Because I am a nerdy nerdface (shock!) I have read a lot of criticism of The Lord of the Rings, and among essays written through wildly different critical lenses, one of the pervasive topics is the fact that the fellowship is kind of an Old Boys’ Club, much like one can imagine the Inklings, the group of medieval literature nerds that included Tolkien, Lewis, Chesterton and others. One writer quips (ew, I just said “quips”) that women feature so little in the story because none of the male protagonists knows anything about women.
I won’t argue that the paucity of relatable female-identifying characters in the trilogy (and The Hobbit, though not quite so much in The Silmarillion) is not problematic for a reader like myself who thinks a lot about gender theory and equality. It’s clear from his personal remarks that Tolkien was quite the sexist, although not, I think, more than the norm for a British white male born in the late 19th century. (He believed that past a certain point, women were incapable of a serious contribution to academic conversation.) While reading LotR, I am often frustrated by the fact that Tolkien paints the character of Eowyn with such simple yet poignant grace, yet her story is a brief aside to the main plot (despite her ultimately crucial role) and there are no more prominent womanly characters given the same treatment.
However, there is an enjoyable side effect to this problem. We are given a cast of male characters who are not strictly heteronormative, because for the most part they have no perceptible sexuality.

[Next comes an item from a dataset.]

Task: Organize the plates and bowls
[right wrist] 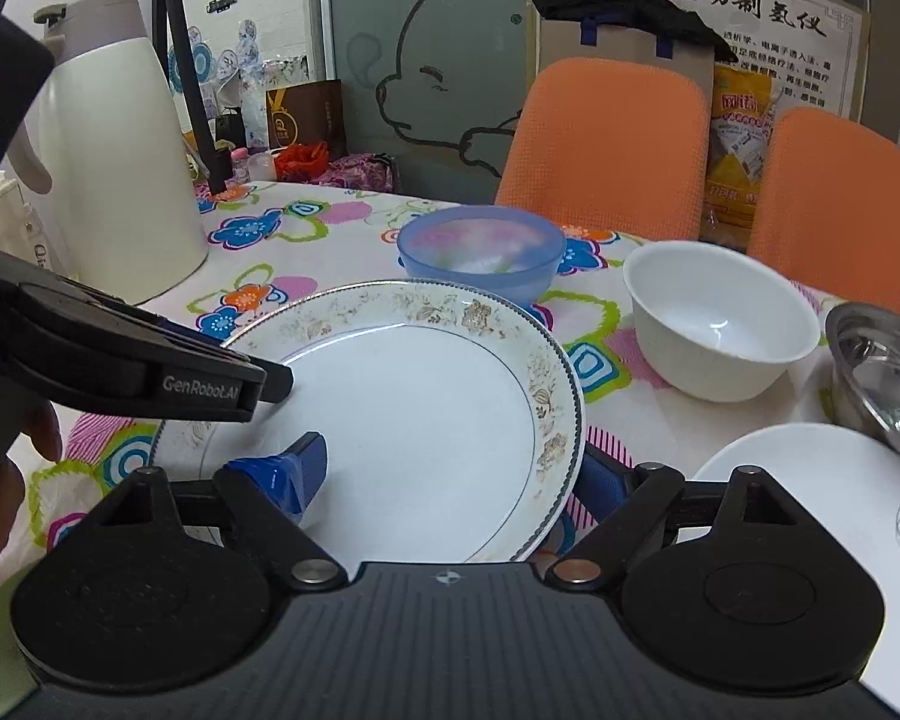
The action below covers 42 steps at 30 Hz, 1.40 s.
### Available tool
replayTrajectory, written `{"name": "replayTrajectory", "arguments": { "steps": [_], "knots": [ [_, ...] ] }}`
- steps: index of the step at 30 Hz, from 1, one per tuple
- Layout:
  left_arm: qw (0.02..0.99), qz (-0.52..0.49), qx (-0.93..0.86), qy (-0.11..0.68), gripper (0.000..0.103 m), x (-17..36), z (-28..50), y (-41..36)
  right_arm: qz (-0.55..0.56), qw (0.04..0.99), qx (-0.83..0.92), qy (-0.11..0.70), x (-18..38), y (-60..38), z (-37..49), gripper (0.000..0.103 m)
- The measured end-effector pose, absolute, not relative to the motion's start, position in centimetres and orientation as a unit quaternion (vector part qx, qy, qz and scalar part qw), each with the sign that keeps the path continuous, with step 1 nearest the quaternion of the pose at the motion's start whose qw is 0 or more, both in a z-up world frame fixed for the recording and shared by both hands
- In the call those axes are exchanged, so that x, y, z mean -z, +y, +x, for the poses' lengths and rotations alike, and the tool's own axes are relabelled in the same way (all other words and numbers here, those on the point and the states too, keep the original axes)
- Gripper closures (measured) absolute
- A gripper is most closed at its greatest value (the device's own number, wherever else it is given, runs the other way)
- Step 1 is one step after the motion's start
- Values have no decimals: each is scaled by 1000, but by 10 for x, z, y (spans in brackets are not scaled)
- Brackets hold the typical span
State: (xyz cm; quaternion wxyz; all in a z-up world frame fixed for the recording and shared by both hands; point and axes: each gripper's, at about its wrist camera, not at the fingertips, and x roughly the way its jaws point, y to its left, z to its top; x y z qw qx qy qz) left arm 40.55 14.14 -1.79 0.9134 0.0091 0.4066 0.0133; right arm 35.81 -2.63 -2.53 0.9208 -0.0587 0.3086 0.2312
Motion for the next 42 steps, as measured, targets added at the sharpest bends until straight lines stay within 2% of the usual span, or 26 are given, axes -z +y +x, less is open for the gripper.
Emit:
{"name": "replayTrajectory", "arguments": {
  "steps": [6, 7, 8, 10, 12, 14, 16, 17, 21, 22, 25, 30, 34, 42],
  "knots": [
    [915, 10, -19, 403, 78, 7, 411, 137, -50, 918, -231, 318, 21, -27, 366, 29],
    [918, -5, 12, 397, 88, 4, 410, 137, -50, 918, -237, 313, 20, -27, 364, 29],
    [914, -31, 53, 402, 90, 0, 410, 136, -55, 917, -245, 311, 20, -24, 363, 29],
    [913, -22, 66, 403, 74, -3, 409, 126, -64, 912, -251, 317, 24, -19, 363, 29],
    [930, 19, 17, 367, 76, -8, 402, 118, -62, 911, -245, 327, 29, -19, 365, 30],
    [931, 15, 16, 364, 76, -11, 400, 126, -65, 910, -238, 333, 36, -23, 367, 31],
    [929, 9, 10, 371, 57, -10, 401, 136, -53, 909, -235, 339, 39, -27, 370, 31],
    [928, 8, -1, 372, 53, -8, 401, 143, -49, 909, -237, 340, 39, -27, 371, 29],
    [918, -9, -13, 396, 48, 8, 401, 167, -48, 909, -236, 341, 42, -24, 369, 27],
    [915, -19, -7, 403, 40, 12, 401, 172, -48, 909, -234, 341, 42, -24, 369, 27],
    [911, -36, 11, 410, 40, 20, 399, 175, -47, 908, -223, 351, 40, -21, 369, 26],
    [899, -28, 15, 436, 32, 28, 405, 167, -48, 901, -226, 367, 38, -21, 367, 25],
    [903, -28, 18, 429, 32, 29, 404, 165, -61, 902, -255, 343, 43, -26, 358, 24],
    [909, -29, 23, 416, 32, 31, 401, 161, -55, 905, -244, 346, 41, -21, 358, 23]
  ]
}}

We hear a few sentences about Sam’s interest in Rosie back in Hobbiton, but the only important romantic subplot, the love quadrangle between Aragorn, Arwen, Eowyn and Faramir, is so epic in tone, so non-mimetic, that it bears little resemblance to the fixation on romance and sexual attraction that we find in most other works. With those exceptions, the protagonists, the antagonists and even the supporting characters seem to have no interest sex with either, or even to identify with a particularly masculine gender. Instead, goals for the greater good and strong, trusting friendship take center stage.
Of course, I would feel much more comfortable with the work if the primary actors included women and queer people. I know with enough authorial courage this could be achieved without altering the platonic, purpose-driven group dynamic that sets the books apart. Unfortunately, Tolkien himself didn’t agree:
There is in our Western culture the romantic chivalric tradition still strong… It idealizes ‘love’ — and as far as it goes can be very good, since it takes in far more than physical pleasure… In this fallen world the ‘friendship’ that should be possible between all human beings, is virtually impossible between man and woman… The other partner will let him (or her) down, almost certainly, by ‘falling in love’. But a young man does not really (as a rule) want ‘friendship’, even if he says he does.
Okay, so Tolkien gets props for an early and critical recognition of the the “friendzone” bullshit that “men’s rights” and PUA people are always bandying about, but it’s such a shame that he couldn’t see past the social constructs of his era to imagine a world where people of different genders and sexualities could work together and care for each other without requisite romantic attachment.
At times, though, there is really nothing more comforting than being swept into a world so exquisitely imagined without confronting the real-world anxiety of sexual and romantic dynamics. Call it escapism if you wish, but I will argue every time that literary escapes are effective because they show us what we want our world to be, leaving us, sometimes, stronger and smarter than when we escaped.